Are you #OLD and curious about the news you’ve heard of the “Twitter feud” between popular musicians Nicki Minaj and Taylor Swift??????

First of all, it wasn’t a “feud,“ so don’t say that, and secondly don’t worry because we are #young and here to explain it to those of you who are too old to "get it.” This way, you can stay informed before you choose a side, but also absolutely do not choose a side because you are grown and it’s not a feud and there are no sides to choose and Nicki is right. #TeamNicki.

Here is a “reaction GIF” of Nicki being right (For those of you who identify as #olds: GIF stands for “Graphic Interchange Format,"and a "Reaction GIF"is an animated GIF meant to convey a physical or emotional response to something):


To recap: On Tuesday, nominees were announced for the 2015 MTV VMAs. (“VMAs" refers to the “Video Music Awards,” an award show honoring music videos that airs every year on MTV; MTV used to stand for "Music Television” but now it’s just “MTV” which doesn’t stand for anything because they play some music on that channel still but now they also play other kinds of programming which is OK; 2015 = this year/now.)

After the VMAs published nominees online, Nicki Minaj “took to Twitter” (="logged onto popular microblogging platform Twitter”) and “tweeted” (=“published content on popular microblogging platform Twitter”) to make several calm, slightly "cheeky” (not entirely sure what that word means??) observations about her videos that were or were not honored with nominations.

Minaj’s first tweet was about her video for “Feeling Myself” ft. Beyonce, which wasn’t nominated for anything even though it was a cute video with two big time female pop/hip-hop stars and I, as well as other young people, loved it. The video was launched on Tidal, a streaming music service. Streaming music is, um, when you listen to music online?? Like Spotify is streaming music. You have to download Tidal to watch the whole “Feeling Myself” video or you can watch a trailer for “Feeling Myself” here.

Shortly after this first tweet, Minaj calmly commented, or calm-mented, on the reception of her video “Anaconda,” which was nominated for “Best Female Video” and “Best Hip-Hop Video” but neither “Video Of The Year” nor “Best Choreography.” “Anaconda” came out last year and was something of a cultural phenomenon, like it or not, and also I really liked it and so did Ellen.

Here’s that Ellen video mentioned above. Old people know who Ellen is, right? I don’t usually watch Ellen’s show because I’m not at home during the day, but if you are old that means you might be retired, in which case you probably have the TV on while Ellen is on so you’ve already seen this clip. Revisit an old favorite vid (or, as you know them, “video”):

After mentioning Ellen, a person who I think that old people probably know, Nicki Minaj dropped some tweets where she used language like “slim bodies” and “other” and “impact culture” and “black women influence pop culture so much but are rarely rewarded for it,” making some hugely valid points about the institutional racism of popular music that I could explain more or you could just read her tweets:

Then, apparently reading the “slim bodies” tweet as Nicki subtweeting her (“subtweeting” is when you publish content on the microblogging platform Twitter and it’s about someone but you don’t notify them that you are writing about them in your content), Taylor Swift (debatably us young people’s most popular pop star) sent out a tweet of her own. In doing so, Swift took a series of comments about music’s lack of respect and attention paid to black women’s voices and made it about her and her limited idea of feminism as being women not going against other women.

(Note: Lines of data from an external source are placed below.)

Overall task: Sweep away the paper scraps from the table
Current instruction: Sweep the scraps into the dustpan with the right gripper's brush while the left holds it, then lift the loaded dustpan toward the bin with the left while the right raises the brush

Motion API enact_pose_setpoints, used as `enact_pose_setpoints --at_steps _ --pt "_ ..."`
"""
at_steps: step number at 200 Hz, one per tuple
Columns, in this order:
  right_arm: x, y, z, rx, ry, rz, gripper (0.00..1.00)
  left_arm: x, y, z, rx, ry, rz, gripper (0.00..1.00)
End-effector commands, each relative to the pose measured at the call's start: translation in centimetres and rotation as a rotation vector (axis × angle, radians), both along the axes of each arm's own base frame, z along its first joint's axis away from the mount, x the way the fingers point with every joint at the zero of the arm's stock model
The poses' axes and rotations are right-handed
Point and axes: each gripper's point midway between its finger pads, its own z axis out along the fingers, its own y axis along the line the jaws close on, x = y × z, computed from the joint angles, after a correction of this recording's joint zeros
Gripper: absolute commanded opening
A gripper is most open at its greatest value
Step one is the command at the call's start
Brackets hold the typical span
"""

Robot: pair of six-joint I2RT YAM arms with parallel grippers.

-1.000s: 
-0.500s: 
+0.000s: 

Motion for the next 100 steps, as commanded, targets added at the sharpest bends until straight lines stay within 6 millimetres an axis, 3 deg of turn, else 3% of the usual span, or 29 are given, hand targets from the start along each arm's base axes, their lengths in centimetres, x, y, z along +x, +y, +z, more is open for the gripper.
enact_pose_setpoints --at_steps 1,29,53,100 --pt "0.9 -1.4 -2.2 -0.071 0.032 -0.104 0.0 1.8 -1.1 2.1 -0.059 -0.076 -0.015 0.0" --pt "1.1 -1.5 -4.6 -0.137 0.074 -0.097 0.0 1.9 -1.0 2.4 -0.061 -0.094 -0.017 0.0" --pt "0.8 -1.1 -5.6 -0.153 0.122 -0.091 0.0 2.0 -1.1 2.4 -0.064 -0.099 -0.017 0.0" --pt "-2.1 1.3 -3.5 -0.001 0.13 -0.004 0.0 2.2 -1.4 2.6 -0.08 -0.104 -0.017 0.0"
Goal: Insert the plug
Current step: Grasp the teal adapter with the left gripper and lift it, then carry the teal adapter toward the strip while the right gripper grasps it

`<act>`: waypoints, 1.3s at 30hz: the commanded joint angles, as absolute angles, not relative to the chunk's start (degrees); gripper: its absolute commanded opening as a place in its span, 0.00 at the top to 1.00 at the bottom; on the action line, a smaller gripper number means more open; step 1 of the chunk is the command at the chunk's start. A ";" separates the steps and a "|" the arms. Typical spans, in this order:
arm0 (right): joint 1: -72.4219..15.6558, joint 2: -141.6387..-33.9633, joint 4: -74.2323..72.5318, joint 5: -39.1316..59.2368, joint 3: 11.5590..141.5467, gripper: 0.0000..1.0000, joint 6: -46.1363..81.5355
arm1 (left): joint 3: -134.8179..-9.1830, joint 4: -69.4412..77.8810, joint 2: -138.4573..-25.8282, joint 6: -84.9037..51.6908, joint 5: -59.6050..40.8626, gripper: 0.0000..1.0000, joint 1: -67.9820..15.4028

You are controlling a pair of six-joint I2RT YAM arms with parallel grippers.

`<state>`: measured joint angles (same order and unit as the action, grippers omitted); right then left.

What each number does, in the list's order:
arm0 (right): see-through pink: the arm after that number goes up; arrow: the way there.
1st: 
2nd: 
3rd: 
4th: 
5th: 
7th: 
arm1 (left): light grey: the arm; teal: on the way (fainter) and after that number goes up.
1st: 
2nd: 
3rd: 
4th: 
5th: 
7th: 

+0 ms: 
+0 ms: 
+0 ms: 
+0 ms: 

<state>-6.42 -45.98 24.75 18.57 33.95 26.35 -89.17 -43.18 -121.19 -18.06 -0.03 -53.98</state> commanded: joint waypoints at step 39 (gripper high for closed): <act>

Essentially, as several people observed on Twitter, Taylor #AllLivesMatter’d Nicki. Also this is what #AllLivesMatter is. Also this is what intersectional feminism is.

Although Nicki and Taylor’s #beef/#feud (again, technically neither a beef nor a feud, Nicki is right and black women deserve to be rewarded for their contribution to music) takes a lot to explain, other things need no explanation, even if you’re old. Some things are just crystal clear:

An important thing is that after all this Taylor Swift apologized (which is what young people call it when you say you are sorry). Young people have invented a lot of things and being sorry is maybe the best invention of all.